■ **EXERCISE AIM**
Each line from the one holding "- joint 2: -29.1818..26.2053" through the final line of the data below is to be given again exactly, and no other line is to appear.

■ **GIVEN MATERIAL**
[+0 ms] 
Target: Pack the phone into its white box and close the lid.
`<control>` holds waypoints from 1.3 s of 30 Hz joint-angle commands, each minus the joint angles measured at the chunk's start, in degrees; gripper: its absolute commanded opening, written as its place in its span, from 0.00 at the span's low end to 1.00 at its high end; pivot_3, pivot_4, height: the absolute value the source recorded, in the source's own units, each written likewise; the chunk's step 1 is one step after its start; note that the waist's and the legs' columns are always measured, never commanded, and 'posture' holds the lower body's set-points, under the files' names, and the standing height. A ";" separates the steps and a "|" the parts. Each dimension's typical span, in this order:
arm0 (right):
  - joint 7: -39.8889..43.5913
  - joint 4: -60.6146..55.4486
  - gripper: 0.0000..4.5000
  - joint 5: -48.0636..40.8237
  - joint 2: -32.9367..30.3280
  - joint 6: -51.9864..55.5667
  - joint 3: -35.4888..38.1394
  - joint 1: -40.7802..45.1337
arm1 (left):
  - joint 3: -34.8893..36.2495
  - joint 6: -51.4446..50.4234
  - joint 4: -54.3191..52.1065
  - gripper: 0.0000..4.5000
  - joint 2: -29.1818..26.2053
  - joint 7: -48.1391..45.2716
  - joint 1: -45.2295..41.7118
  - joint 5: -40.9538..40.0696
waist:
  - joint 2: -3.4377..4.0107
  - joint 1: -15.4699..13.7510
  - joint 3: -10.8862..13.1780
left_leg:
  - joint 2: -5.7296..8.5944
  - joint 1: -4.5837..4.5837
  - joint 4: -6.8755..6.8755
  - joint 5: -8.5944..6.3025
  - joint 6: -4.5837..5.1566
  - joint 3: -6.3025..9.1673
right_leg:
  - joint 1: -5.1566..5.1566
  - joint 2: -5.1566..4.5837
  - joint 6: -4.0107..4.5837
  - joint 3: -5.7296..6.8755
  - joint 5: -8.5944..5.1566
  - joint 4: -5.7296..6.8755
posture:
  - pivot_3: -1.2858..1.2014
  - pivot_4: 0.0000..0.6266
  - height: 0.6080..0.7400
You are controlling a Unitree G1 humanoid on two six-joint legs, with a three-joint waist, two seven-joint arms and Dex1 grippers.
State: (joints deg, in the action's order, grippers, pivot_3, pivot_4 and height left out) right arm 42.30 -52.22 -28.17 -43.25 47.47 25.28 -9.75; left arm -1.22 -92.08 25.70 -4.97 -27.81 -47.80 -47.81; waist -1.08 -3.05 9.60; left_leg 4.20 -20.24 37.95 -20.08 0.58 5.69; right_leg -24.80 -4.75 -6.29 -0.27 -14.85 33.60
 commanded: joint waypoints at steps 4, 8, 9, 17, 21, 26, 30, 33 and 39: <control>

■ **RESULT FOR THIS TASK**
  - joint 2: -29.1818..26.2053
  - joint 7: -48.1391..45.2716
  - joint 1: -45.2295..41.7118
  - joint 5: -40.9538..40.0696
waist:
  - joint 2: -3.4377..4.0107
  - joint 1: -15.4699..13.7510
  - joint 3: -10.8862..13.1780
left_leg:
  - joint 2: -5.7296..8.5944
  - joint 1: -4.5837..4.5837
  - joint 4: -6.8755..6.8755
  - joint 5: -8.5944..6.3025
  - joint 6: -4.5837..5.1566
  - joint 3: -6.3025..9.1673
right_leg:
  - joint 1: -5.1566..5.1566
  - joint 2: -5.1566..4.5837
  - joint 6: -4.0107..4.5837
  - joint 3: -5.7296..6.8755
  - joint 5: -8.5944..5.1566
  - joint 4: -5.7296..6.8755
posture:
  - pivot_3: -1.2858..1.2014
  - pivot_4: 0.0000..0.6266
  - height: 0.6080..0.7400
You are controlling a Unitree G1 humanoid on two six-joint legs, with a three-joint waist, two seven-joint arms and Dex1 grippers.
State: (joints deg, in the action's order, grippers, pivot_3, pivot_4 and height left out) right arm 42.30 -52.22 -28.17 -43.25 47.47 25.28 -9.75; left arm -1.22 -92.08 25.70 -4.97 -27.81 -47.80 -47.81; waist -1.08 -3.05 9.60; left_leg 4.20 -20.24 37.95 -20.08 0.58 5.69; right_leg -24.80 -4.75 -6.29 -0.27 -14.85 33.60
 commanded: joint waypoints at steps 4, 8, 9, 17, 21, 26, 30, 33 and 39: <control>

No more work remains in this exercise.